→ **Data excerpts**:

┌──

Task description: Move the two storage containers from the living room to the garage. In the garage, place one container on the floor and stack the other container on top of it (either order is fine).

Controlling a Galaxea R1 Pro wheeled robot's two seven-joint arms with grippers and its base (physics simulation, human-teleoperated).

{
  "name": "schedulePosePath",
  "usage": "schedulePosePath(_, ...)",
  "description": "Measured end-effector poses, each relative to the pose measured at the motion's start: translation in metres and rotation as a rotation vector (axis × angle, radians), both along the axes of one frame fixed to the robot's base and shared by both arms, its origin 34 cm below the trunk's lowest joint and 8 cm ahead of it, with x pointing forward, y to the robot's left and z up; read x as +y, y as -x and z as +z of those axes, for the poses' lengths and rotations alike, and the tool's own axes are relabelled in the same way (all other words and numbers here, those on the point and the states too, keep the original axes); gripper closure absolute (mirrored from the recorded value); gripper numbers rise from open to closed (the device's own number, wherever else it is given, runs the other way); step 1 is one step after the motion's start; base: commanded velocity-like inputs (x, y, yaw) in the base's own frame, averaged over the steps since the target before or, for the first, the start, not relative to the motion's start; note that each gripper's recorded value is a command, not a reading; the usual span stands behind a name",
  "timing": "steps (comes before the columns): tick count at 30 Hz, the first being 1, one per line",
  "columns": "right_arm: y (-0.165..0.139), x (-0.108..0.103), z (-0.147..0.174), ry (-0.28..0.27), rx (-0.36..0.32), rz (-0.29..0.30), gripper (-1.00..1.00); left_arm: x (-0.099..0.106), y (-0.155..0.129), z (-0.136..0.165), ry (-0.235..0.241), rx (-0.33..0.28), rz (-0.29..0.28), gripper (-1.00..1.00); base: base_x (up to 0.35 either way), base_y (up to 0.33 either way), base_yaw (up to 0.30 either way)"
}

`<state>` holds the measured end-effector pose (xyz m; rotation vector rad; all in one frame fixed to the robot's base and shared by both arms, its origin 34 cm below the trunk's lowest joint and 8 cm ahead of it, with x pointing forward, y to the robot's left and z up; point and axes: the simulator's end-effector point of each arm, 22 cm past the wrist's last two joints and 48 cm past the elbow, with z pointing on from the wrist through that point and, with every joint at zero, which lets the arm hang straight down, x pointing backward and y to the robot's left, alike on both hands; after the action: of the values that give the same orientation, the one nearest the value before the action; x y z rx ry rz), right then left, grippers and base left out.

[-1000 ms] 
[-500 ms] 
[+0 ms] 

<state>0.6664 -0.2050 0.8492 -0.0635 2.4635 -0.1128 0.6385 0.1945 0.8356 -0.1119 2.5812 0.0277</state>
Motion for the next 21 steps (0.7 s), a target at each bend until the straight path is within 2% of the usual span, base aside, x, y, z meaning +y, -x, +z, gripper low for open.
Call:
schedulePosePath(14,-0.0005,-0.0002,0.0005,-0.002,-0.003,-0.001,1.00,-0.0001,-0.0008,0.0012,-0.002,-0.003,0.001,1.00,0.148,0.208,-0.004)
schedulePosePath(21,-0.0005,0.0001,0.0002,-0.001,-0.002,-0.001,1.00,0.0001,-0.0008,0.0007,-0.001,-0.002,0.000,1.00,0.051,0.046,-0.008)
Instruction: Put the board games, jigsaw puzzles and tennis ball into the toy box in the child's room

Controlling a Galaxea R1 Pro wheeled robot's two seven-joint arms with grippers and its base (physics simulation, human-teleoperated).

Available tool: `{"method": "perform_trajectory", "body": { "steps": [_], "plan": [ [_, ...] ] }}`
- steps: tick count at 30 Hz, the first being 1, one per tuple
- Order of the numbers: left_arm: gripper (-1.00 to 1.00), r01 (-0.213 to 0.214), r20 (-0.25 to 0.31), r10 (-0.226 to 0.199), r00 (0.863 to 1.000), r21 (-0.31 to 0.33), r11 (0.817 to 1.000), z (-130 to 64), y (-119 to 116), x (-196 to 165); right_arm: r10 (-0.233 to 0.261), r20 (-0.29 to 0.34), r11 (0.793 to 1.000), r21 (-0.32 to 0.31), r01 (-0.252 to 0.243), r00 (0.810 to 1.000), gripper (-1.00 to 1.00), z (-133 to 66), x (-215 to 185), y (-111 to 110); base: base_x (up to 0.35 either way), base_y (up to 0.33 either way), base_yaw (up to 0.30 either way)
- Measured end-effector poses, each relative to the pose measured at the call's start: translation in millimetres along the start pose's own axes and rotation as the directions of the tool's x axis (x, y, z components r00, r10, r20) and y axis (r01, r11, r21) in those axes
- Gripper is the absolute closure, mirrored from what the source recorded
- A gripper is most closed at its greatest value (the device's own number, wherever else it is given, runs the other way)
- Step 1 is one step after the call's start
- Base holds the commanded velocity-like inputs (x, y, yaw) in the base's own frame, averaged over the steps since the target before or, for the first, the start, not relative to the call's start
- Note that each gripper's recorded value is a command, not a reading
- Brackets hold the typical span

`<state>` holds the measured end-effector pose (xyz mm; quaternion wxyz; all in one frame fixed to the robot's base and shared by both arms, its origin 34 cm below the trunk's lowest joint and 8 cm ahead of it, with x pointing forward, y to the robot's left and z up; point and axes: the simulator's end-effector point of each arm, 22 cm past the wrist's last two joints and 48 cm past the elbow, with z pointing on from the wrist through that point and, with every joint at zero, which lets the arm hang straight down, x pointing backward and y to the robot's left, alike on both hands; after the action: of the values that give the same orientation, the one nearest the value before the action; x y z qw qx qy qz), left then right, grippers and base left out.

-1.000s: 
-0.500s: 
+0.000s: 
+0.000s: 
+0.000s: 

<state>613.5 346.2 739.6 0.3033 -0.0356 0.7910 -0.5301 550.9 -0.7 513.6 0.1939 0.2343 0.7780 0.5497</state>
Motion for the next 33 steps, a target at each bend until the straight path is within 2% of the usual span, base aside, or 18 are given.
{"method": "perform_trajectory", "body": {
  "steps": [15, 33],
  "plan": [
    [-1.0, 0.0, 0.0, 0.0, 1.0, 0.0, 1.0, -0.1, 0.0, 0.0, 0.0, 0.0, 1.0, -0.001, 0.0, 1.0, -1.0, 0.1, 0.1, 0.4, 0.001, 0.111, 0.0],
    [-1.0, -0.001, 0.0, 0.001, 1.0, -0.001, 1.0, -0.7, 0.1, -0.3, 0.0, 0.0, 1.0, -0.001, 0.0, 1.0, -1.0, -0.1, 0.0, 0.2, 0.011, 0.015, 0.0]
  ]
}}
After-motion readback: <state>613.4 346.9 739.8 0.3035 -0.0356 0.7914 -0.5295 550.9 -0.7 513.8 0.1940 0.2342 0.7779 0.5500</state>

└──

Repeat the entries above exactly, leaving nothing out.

Task description: Move the two storage containers from the living room to the garage. In the garage, place one container on the floor and stack the other container on top of it (either order is fine).

Controlling a Galaxea R1 Pro wheeled robot's two seven-joint arms with grippers and its base (physics simulation, human-teleoperated).

{
  "name": "schedulePosePath",
  "usage": "schedulePosePath(_, ...)",
  "description": "Measured end-effector poses, each relative to the pose measured at the motion's start: translation in metres and rotation as a rotation vector (axis × angle, radians), both along the axes of one frame fixed to the robot's base and shared by both arms, its origin 34 cm below the trunk's lowest joint and 8 cm ahead of it, with x pointing forward, y to the robot's left and z up; read x as +y, y as -x and z as +z of those axes, for the poses' lengths and rotations alike, and the tool's own axes are relabelled in the same way (all other words and numbers here, those on the point and the states too, keep the original axes); gripper closure absolute (mirrored from the recorded value); gripper numbers rise from open to closed (the device's own number, wherever else it is given, runs the other way); step 1 is one step after the motion's start; base: commanded velocity-like inputs (x, y, yaw) in the base's own frame, averaged over the steps since the target before or, for the first, the start, not relative to the motion's start; note that each gripper's recorded value is a command, not a reading; the usual span stands behind a name",
  "timing": "steps (comes before the columns): tick count at 30 Hz, the first being 1, one per line",
  "columns": "right_arm: y (-0.165..0.139), x (-0.108..0.103), z (-0.147..0.174), ry (-0.28..0.27), rx (-0.36..0.32), rz (-0.29..0.30), gripper (-1.00..1.00); left_arm: x (-0.099..0.106), y (-0.155..0.129), z (-0.136..0.165), ry (-0.235..0.241), rx (-0.33..0.28), rz (-0.29..0.28), gripper (-1.00..1.00); base: base_x (up to 0.35 either way), base_y (up to 0.33 either way), base_yaw (up to 0.30 either way)"
}

`<state>` holds the measured end-effector pose (xyz m; rotation vector rad; all in one frame fixed to the robot's base and shared by both arms, its origin 34 cm below the trunk's lowest joint and 8 cm ahead of it, with x pointing forward, y to the robot's left and z up; point and axes: the simulator's end-effector point of each arm, 22 cm past the wrist's last two joints and 48 cm past the elbow, with z pointing on from the wrist through that point and, with every joint at zero, which lets the arm hang straight down, x pointing backward and y to the robot's left, alike on both hands; after the action: of the values that give the same orientation, the one nearest the value before the action; x y z rx ry rz), right then left, grippers and base left out.

[-1000 ms] 
[-500 ms] 
[+0 ms] 

<state>0.6664 -0.2050 0.8492 -0.0635 2.4635 -0.1128 0.6385 0.1945 0.8356 -0.1119 2.5812 0.0277</state>
Motion for the next 21 steps (0.7 s), a target at each bend until the straight path is within 2% of the usual span, base aside, x, y, z meaning +y, -x, +z, gripper low for open.
Call:
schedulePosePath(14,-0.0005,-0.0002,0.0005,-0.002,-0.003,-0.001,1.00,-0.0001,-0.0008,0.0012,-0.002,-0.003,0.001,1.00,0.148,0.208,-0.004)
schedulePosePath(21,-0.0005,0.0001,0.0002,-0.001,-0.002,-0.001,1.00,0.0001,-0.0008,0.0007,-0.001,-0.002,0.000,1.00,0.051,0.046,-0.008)
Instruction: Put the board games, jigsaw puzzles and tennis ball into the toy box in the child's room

Controlling a Galaxea R1 Pro wheeled robot's two seven-joint arms with grippers and its base (physics simulation, human-teleoperated).

Available tool: `{"method": "perform_trajectory", "body": { "steps": [_], "plan": [ [_, ...] ] }}`
- steps: tick count at 30 Hz, the first being 1, one per tuple
- Order of the numbers: left_arm: gripper (-1.00 to 1.00), r01 (-0.213 to 0.214), r20 (-0.25 to 0.31), r10 (-0.226 to 0.199), r00 (0.863 to 1.000), r21 (-0.31 to 0.33), r11 (0.817 to 1.000), z (-130 to 64), y (-119 to 116), x (-196 to 165); right_arm: r10 (-0.233 to 0.261), r20 (-0.29 to 0.34), r11 (0.793 to 1.000), r21 (-0.32 to 0.31), r01 (-0.252 to 0.243), r00 (0.810 to 1.000), gripper (-1.00 to 1.00), z (-133 to 66), x (-215 to 185), y (-111 to 110); base: base_x (up to 0.35 either way), base_y (up to 0.33 either way), base_yaw (up to 0.30 either way)
- Measured end-effector poses, each relative to the pose measured at the call's start: translation in millimetres along the start pose's own axes and rotation as the directions of the tool's x axis (x, y, z components r00, r10, r20) and y axis (r01, r11, r21) in those axes
- Gripper is the absolute closure, mirrored from what the source recorded
- A gripper is most closed at its greatest value (the device's own number, wherever else it is given, runs the other way)
- Step 1 is one step after the call's start
- Base holds the commanded velocity-like inputs (x, y, yaw) in the base's own frame, averaged over the steps since the target before or, for the first, the start, not relative to the call's start
- Note that each gripper's recorded value is a command, not a reading
- Brackets hold the typical span

`<state>` holds the measured end-effector pose (xyz mm; quaternion wxyz; all in one frame fixed to the robot's base and shared by both arms, its origin 34 cm below the trunk's lowest joint and 8 cm ahead of it, with x pointing forward, y to the robot's left and z up; point and axes: the simulator's end-effector point of each arm, 22 cm past the wrist's last two joints and 48 cm past the elbow, with z pointing on from the wrist through that point and, with every joint at zero, which lets the arm hang straight down, x pointing backward and y to the robot's left, alike on both hands; after the action: of the values that give the same orientation, the one nearest the value before the action; x y z qw qx qy qz), left then right, grippers and base left out.

-1.000s: 
-0.500s: 
+0.000s: 
+0.000s: 
+0.000s: 

<state>613.5 346.2 739.6 0.3033 -0.0356 0.7910 -0.5301 550.9 -0.7 513.6 0.1939 0.2343 0.7780 0.5497</state>
Motion for the next 33 steps, a target at each bend until the straight path is within 2% of the usual span, base aside, or 18 are given.
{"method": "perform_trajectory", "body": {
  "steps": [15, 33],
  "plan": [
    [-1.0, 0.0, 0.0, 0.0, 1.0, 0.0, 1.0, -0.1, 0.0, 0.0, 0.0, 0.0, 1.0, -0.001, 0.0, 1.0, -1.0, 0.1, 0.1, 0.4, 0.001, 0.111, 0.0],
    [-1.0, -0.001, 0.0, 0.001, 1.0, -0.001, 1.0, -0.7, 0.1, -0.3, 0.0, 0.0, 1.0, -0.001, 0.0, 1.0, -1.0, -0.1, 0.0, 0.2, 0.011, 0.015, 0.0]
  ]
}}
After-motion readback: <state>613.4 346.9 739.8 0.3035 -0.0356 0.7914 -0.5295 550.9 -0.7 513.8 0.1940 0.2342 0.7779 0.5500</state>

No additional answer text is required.